Iden­ti­fy yourself by name and address the mem­bers of the ori­gi­nal board of direc­tors. Keep in mind that sta­te and federal ban­king regu­la­ti­ons impo­se requi­re­ments and restric­tions on a bank‘s board mem­bers, man­da­tes that are sepa­ra­te and dis­tinct from the foun­ding arti­cles of asso­cia­ti­on. Obtain a form of sta­tus from the Secreta­ry of Sta­te in the juris­dic­tion in which the bank will ope­ra­te. Enter the sug­gested name of the bank at the top of the form. Make sure in advan­ce that the name is avail­ab­le and not alrea­dy in use. Check avai­la­bi­li­ty by using the search tool on the agency‘s web­site or by cal­ling the company‘s depart­ment and asking an employee to con­firm avai­la­bi­li­ty. Spe­ci­fy the spe­ci­fic pur­po­se for which the com­pa­ny is orga­ni­zed. Unli­ke many other com­pa­nies that allow a broad let­ter of intent, a ban­king com­pa­ny must have a spe­ci­fi­cal­ly defi­ned pur­po­se. The object state­ment reads: “The Com­pa­ny shall be for­med to con­duct tran­sac­tions aut­ho­ri­zed by banks under federal law and the laws of that sta­te.” Bank of Ame­ri­ca, N.A., Mer­rill, its affi­lia­tes and con­sul­tants do not pro­vi­de legal, tax or accoun­ting advice. Con­sult your own legal and/or tax advi­sors befo­re making finan­cial decisions.

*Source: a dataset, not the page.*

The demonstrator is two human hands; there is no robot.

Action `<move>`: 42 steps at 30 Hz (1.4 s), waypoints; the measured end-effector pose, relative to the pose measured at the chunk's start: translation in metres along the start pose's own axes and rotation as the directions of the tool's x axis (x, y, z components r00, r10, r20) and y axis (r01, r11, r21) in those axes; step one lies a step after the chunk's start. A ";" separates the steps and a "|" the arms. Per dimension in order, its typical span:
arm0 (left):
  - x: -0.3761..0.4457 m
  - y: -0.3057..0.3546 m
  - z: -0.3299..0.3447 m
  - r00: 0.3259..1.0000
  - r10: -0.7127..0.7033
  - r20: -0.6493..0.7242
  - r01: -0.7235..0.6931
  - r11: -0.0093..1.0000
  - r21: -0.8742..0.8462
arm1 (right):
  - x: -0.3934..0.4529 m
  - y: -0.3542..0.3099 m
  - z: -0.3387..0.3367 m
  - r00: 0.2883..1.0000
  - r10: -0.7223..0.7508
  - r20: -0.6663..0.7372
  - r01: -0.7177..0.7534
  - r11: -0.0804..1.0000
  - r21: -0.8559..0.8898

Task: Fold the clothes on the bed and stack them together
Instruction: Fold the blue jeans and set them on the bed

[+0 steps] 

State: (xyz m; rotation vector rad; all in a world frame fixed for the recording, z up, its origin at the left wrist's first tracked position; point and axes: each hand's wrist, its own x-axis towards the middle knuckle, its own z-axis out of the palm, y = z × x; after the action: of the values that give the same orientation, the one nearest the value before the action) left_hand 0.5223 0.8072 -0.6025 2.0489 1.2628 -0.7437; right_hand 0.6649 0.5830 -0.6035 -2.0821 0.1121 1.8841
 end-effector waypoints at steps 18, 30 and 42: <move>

All back­groun­ders pro­vi­ded are pro­vi­ded for dis­cus­sion or review pur­po­ses only. Small Busi­ness Resour­ces con­tent (inclu­ding, but not limi­ted to, third par­ty con­tent and Bank of Ame­ri­ca) is pro­vi­ded “as is” and con­tains no express or implied war­ran­ties, pro­mi­ses or war­ran­ties of suc­cess. Bank of Ame­ri­ca makes no war­ran­ties as to the accu­ra­cy, relia­bi­li­ty, com­ple­teness, use­ful­ness, non-infrin­ge­ment of intel­lec­tu­al pro­per­ty rights or qua­li­ty of any con­tent, regard­less of the pro­du­cer of such con­tent, and oppo­ses it to the ful­lest extent per­mit­ted by law. Among the many chal­len­ges facing the new Euro­sys­tem – the Euro­pean Cen­tral Bank and the cen­tral banks of the ele­ven mem­bers of the Euro­pean Mone­ta­ry Uni­on – is the pos­si­bi­li­ty that par­ti­ci­pa­ting coun­tries will react dif­fer­ent­ly to chan­ges in inte­rest rates. This paper pro­vi­des evi­dence that dif­fe­ren­ces in finan­cial struc­tu­re are the direct cau­se of the­se natio­nal asym­me­tries in the trans­mis­si­on of mone­ta­ry poli­cy and that the­se dif­fe­ren­ces in the finan­cial struc­tu­re are due to dif­fe­ren­ces in the legal struc­tu­re. The aut­hor con­clu­des that the finan­cial struc­tures and mone­ta­ry trans­mis­si­on mecha­nisms of the coun­tries of the Euro­pean Uni­on will remain diver­se if the legal struc­tures are not har­mo­ni­zed throughout Euro­pe. Name the agent for pro­cess deli­very. The repre­sen­ta­ti­ve for the ser­vice of the pro­ce­du­re is the natu­ral or legal per­son desi­gna­ted by the Com­pa­ny to accept the ser­vice of a sub­poe­na and a request in case of pro­se­cu­ti­on of the Bank. The agent for the deli­very of the pro­cess must main­tain a phy­si­cal address in the sta­te of incor­po­ra­ti­on. Com­pa­nies have a pre­dic­ta­ble manage­ment struc­tu­re and com­pa­ny shares are gene­ral­ly easier to trans­fer than owners­hip shares in LLCs. For this rea­son, exter­nal inves­tors tend to pre­fer to invest in com­pa­nies. You form a cor­po­ra­ti­on by sub­mit­ting docu­ments to your state.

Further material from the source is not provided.